A hiring manager evaluating candidates in 2019 was, reasonably, looking for a fairly stable set of signals: years of relevant experience, a recognizable credential, deep specialization in a particular stack. Those signals made sense in a world where tools and best practices changed slowly enough that experience compounded predictably. That world doesn't describe the current one, and most interview loops are still built for it anyway.
The old signal set, and why it's weakening
Years of experience, credential pedigree, and deep specialization in one narrow stack all shared a hidden assumption: that the underlying tools and practices changed slowly enough for accumulated experience to keep compounding in value. That assumption held reasonably well for a long time. It holds much less well now. A candidate with deep, narrow expertise in a stack that's being reshaped by AI tooling every few months isn't automatically better positioned than someone with less tenure but faster adaptation, and pure years-of-experience as a filter increasingly screens for comfort with how things used to be done rather than capability with how things need to be done now.
The new signal set
Four signals now predict AI-era performance more reliably than the old set: tool fluency and adaptability (how fast someone actually picks up and productively uses new AI tooling, not just whether they've heard of it), judgment about when to trust versus verify AI-generated output (a genuinely new skill that didn't exist as a category before generative tools became load-bearing), raw speed of learning (since the specific tool or framework in front of someone today may not be the one in front of them in six months), and systems thinking across the AI stack (understanding how the model, the data, and the product layer interact, rather than being deep in only one layer and blind to the others).
| Old signal | Why it predicted less over time | New signal that replaces it |
|---|---|---|
| Years of experience | Compounding experience matters less when tools reshape every few months | Speed of learning and adaptation to new tooling |
| Credential/pedigree | A lagging, noisy proxy in a field this young and fast-moving | Evidence of real, recent shipped work |
| Deep specialization in one narrow stack | Depth in a stack being reshaped underneath you ages fast | Systems thinking across the model, data and product layers |
| Confidence in producing an answer | AI tools make producing an answer cheap; the answer alone proves little | Judgment about when to trust vs. independently verify AI output |
Why trust-vs-verify judgment deserves its own category
Generative AI tools can now produce plausible-looking output for almost any technical task, which means the bottleneck skill has shifted from producing an answer to knowing whether the answer is actually correct.

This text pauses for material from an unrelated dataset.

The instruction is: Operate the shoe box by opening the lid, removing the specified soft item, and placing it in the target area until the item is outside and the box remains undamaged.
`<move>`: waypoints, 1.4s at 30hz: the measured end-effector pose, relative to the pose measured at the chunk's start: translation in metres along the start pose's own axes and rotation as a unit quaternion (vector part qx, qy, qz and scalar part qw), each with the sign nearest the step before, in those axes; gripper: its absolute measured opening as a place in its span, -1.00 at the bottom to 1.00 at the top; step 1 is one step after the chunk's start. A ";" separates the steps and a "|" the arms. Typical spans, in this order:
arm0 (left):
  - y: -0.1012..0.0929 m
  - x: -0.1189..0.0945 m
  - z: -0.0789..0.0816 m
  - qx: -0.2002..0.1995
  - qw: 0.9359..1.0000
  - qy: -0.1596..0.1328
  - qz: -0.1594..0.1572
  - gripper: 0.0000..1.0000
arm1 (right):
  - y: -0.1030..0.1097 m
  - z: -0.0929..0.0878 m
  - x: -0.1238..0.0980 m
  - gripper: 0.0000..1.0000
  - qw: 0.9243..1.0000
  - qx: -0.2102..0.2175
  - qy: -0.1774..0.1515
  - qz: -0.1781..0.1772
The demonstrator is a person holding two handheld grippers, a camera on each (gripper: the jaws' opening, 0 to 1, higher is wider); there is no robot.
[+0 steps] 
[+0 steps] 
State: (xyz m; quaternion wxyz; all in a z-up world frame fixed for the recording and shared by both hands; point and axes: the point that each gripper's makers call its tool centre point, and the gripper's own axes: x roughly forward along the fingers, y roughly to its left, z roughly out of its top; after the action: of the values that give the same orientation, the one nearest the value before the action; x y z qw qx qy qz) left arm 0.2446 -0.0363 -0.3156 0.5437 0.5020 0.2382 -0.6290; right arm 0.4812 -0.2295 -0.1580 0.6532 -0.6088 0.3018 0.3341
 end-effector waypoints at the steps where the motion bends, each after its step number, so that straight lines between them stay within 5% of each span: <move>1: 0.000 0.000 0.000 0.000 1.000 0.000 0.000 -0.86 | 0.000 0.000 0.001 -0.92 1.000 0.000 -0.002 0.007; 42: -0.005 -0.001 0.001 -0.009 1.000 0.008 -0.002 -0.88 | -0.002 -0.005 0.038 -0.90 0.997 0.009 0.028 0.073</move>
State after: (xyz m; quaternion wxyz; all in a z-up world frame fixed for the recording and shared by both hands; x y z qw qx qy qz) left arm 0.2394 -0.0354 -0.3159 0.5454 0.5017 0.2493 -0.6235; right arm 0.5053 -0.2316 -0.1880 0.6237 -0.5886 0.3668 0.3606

A candidate who accepts AI-generated code, analysis, or content uncritically will ship confident-sounding mistakes at a much higher rate than one who has calibrated judgment about which categories of output need independent verification and which can be trusted. This didn't used to be a distinct interview-able skill, it's now one of the clearest differentiators between candidates who look similarly capable on the surface.
What this means for how interviews need to change
- Ask about a recent tool, framework, or model the candidate had to learn quickly, and probe how they actually approached ramping up, not just whether they eventually did.
- Include a task where some of the input or a draft answer is AI-generated, and see whether the candidate catches what needs correcting versus accepting it wholesale.
- Weight recent, verifiable shipped work more heavily than years of tenure or the recognizability of past employers.
- Ask candidates to reason across layers, model choice, data quality, product tradeoffs, rather than testing only the layer their resume specializes in.
- Treat 'I hadn't used this specific tool before, but here's how I'd figure it out' as a strong answer, not a gap, since that adaptability is now the more predictive signal.
What hasn't changed
None of this means experience or specialization stopped mattering, a candidate with real depth and a strong track record is still, all else equal, a safer bet than one without either. The claim is narrower and more specific: those signals alone no longer sort candidates as reliably as they used to, because the pace of change underneath most technical roles has outrun what tenure and narrow specialization were built to measure. Interview loops that haven't updated their weighting are still asking the old questions, and scoring candidates against the old bar, in a market that's already moved past it.